Homology analysis aligns orthologous sequences (e.g., human gene vs. mouse) to map conserved motifs.

Medical relevance:
Genomic medicine / personalised medicine – Integrates next-generation sequencing (NGS) data to tailor care to a patient’s genomic profile.
Cancer genomics – Detects tumour-specific mutations; guides design of mutation-targeted therapeutics.

Transcriptomics

What is the Transcriptome?

The full complement of RNAs (mRNA, rRNA, tRNA, long/short non-coding RNA) produced by a cell, tissue or organism at a specific stage or physiological state.

Aims of Transcriptomics

• Quantify gene expression patterns.
• Compare normal vs. diseased or treated vs. untreated conditions to uncover pathways of pathogenesis or drug response.

Experimental Platforms

  1. Hybridisation-based (Microarrays)
    – Fluorescently labelled cDNA hybridised to custom or commercial oligo arrays.

  2. Sequencing-based (RNA-Seq & derivatives)
    – Sanger sequencing of cDNA libraries (historic), SAGE, Massively Parallel Signature Sequencing (MPSS), modern NGS RNA-Seq.

Medical Applications

Diagnostics & Disease Profiling – RNA-Seq detects disease-associated SNPs, allele-specific expression, gene fusions.
Human & Pathogen Transcriptomes – Quantifies virulence-factor expression, predicts antibiotic resistance, maps host–pathogen interactions; drives infection-control strategies and individualised therapy design.

Integrated View: Technological Synergy

• Genomic sequencing informs probe design for microarrays and provides reference genomes for RNA-Seq alignment.
• Transcriptomic data feed back into functional genomics by revealing condition-specific expression modules.
• Structural data validate functional hypotheses and enable rational drug design against genomic & transcriptomic targets.
• Bioinformatics frameworks unify these datasets, enabling multi-omics insights.

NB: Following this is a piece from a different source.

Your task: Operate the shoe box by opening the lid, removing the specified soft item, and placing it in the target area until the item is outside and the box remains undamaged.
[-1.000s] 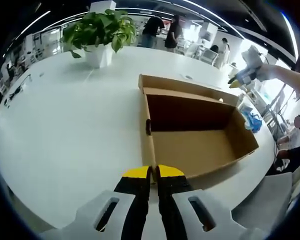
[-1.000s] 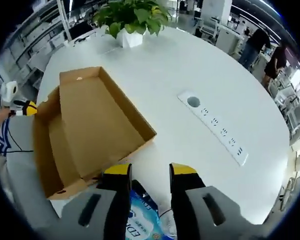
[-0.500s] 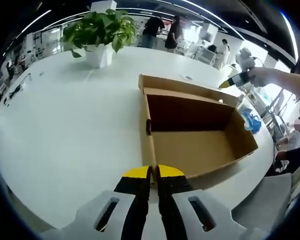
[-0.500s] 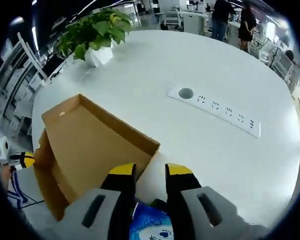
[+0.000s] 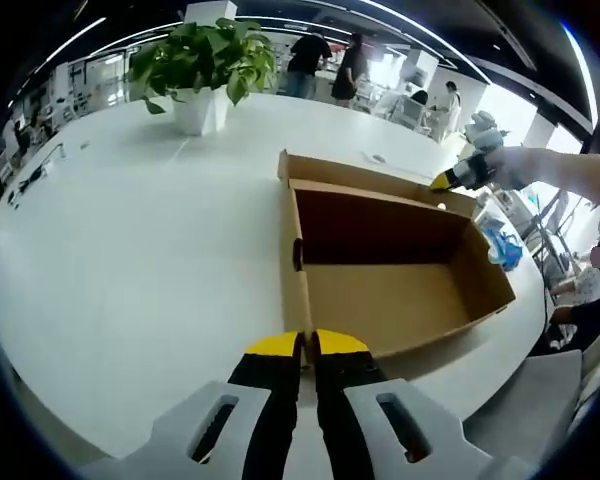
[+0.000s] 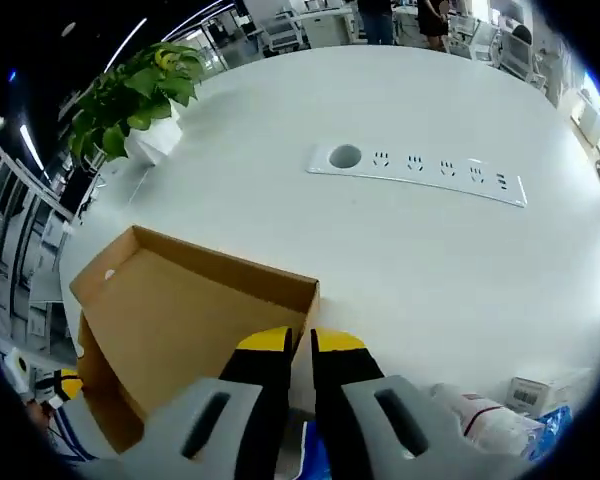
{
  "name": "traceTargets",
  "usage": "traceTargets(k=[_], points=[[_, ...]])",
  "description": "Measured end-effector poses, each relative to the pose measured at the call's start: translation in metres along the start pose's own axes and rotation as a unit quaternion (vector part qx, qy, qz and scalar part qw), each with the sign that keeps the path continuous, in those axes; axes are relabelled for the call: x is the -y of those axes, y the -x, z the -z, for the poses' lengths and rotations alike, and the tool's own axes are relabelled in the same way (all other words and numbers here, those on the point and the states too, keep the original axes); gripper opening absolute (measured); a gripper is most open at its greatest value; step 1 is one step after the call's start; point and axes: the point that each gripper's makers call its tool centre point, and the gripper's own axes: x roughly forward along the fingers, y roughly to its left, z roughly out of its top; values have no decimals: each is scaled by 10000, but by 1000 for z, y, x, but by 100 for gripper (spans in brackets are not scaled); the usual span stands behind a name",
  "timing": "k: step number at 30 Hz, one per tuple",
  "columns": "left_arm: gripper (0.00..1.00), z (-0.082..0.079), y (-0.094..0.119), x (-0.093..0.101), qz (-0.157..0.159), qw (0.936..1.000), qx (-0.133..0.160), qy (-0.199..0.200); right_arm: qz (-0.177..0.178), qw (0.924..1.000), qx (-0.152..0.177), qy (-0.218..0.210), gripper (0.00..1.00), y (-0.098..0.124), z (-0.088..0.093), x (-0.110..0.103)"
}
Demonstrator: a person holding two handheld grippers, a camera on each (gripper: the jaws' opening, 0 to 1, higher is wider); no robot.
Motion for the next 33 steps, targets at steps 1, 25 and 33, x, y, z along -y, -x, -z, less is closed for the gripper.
traceTargets(k=[1,25,33], points=[[2,0,0,0,2,10000,-2,-2,-2,10000,0,-7,3,0,0,-1],[2,1,1,1,56,9996,135,231,48,9964,835,134,0,30,-26,-8],[2,1,1,1,71,9995,150,279,-122,9924,1189,285,0,52,-32,-15]])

Ethical, Philosophical & Practical Considerations

Data Privacy – Whole-genome and transcriptome profiles are personally identifying; secure storage and informed consent are critical.
Equitable Access – Personalised medicine could widen health-care disparities if expensive genomic tests/treatments are unequally distributed.
Evolutionary Insight vs. Species Difference – While conservation highlights essential biology, over-extrapolation across species can mislead; functional validation remains necessary.

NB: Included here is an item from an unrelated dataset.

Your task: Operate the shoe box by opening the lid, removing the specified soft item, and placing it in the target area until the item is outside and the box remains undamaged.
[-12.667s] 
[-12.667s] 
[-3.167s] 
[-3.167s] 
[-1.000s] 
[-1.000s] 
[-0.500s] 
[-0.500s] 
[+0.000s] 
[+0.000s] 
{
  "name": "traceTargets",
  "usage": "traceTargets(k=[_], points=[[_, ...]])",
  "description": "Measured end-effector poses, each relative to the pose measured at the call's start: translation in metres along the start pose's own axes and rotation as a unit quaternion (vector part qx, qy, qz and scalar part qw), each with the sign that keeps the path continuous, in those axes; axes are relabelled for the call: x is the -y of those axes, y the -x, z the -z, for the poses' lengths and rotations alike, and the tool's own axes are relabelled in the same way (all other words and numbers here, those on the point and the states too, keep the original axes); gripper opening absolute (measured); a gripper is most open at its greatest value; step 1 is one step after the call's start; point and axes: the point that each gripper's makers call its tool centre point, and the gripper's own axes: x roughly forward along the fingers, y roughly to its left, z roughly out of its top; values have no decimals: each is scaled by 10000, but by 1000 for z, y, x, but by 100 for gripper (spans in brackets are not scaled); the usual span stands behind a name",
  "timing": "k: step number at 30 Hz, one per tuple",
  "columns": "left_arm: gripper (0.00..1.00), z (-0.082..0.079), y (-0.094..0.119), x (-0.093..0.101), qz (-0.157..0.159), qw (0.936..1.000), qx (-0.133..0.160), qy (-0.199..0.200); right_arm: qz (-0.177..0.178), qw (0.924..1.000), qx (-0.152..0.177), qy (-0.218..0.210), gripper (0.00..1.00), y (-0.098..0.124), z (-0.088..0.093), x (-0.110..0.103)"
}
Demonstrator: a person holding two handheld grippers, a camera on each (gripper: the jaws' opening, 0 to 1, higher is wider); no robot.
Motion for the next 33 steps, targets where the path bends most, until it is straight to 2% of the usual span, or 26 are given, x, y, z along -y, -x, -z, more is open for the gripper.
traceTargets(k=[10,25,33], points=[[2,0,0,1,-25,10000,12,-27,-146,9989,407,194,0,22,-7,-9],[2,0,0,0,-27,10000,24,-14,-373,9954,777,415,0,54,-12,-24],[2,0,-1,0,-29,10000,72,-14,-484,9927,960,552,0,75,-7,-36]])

Numerical & Statistical Highlights

• Microarray chips routinely interrogate 10^4–10^6 loci in parallel.
• SAGE tags length: 10\text{–}17\,\text{bp}, providing unique gene identifiers.
• RNA-Seq depth can exceed 10^8 reads/sample, enabling detection of rare transcripts (<1 copy per cell).

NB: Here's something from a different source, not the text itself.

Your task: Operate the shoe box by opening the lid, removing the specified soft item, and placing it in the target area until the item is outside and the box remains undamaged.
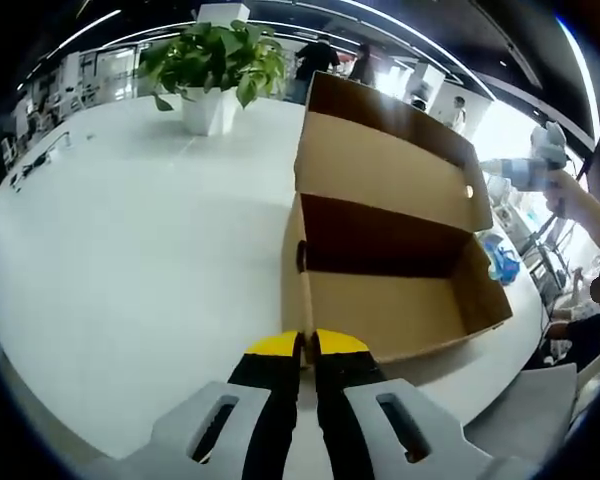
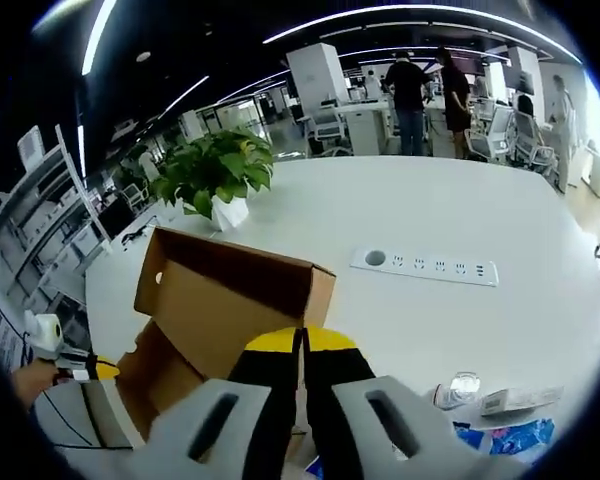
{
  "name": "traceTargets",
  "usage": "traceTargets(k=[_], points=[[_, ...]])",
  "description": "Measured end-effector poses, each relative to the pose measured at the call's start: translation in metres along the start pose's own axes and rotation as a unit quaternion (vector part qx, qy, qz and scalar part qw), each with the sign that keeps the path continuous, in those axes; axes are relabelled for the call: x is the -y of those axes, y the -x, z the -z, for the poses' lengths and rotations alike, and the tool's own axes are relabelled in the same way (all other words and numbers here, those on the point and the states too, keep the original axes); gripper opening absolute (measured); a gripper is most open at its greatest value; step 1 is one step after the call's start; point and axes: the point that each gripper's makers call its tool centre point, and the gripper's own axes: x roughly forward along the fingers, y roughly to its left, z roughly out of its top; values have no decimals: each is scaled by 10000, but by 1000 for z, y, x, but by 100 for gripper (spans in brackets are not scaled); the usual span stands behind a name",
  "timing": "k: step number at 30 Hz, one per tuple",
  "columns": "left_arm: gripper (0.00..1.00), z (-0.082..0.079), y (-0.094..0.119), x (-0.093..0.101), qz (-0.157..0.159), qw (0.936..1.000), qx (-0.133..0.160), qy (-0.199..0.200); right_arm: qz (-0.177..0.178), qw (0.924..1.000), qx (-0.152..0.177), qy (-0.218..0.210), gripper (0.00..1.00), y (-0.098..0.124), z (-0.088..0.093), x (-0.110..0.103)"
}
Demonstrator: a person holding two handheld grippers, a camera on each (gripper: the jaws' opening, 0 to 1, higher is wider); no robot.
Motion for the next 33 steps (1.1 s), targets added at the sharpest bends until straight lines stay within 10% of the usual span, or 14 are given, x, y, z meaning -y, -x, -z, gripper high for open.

Lecture Recap & Key Take-Home Messages

  1. Genomics subdivides into Functional, Structural, Comparative branches, each with distinct goals and toolkits.

  2. Technologies such as microarrays, SAGE, RNA-Seq, ChIP-Seq are foundational for large-scale functional insight.

  3. Transcriptomics focuses on RNA dynamics, advancing diagnostics, pathogen biology and therapeutic target discovery.

  4. Cross-integration of genomic, transcriptomic and structural data propels personalised medicine and novel drug development.

  5. Bioinformatics is indispensable for transforming raw sequence data into actionable biological knowledge.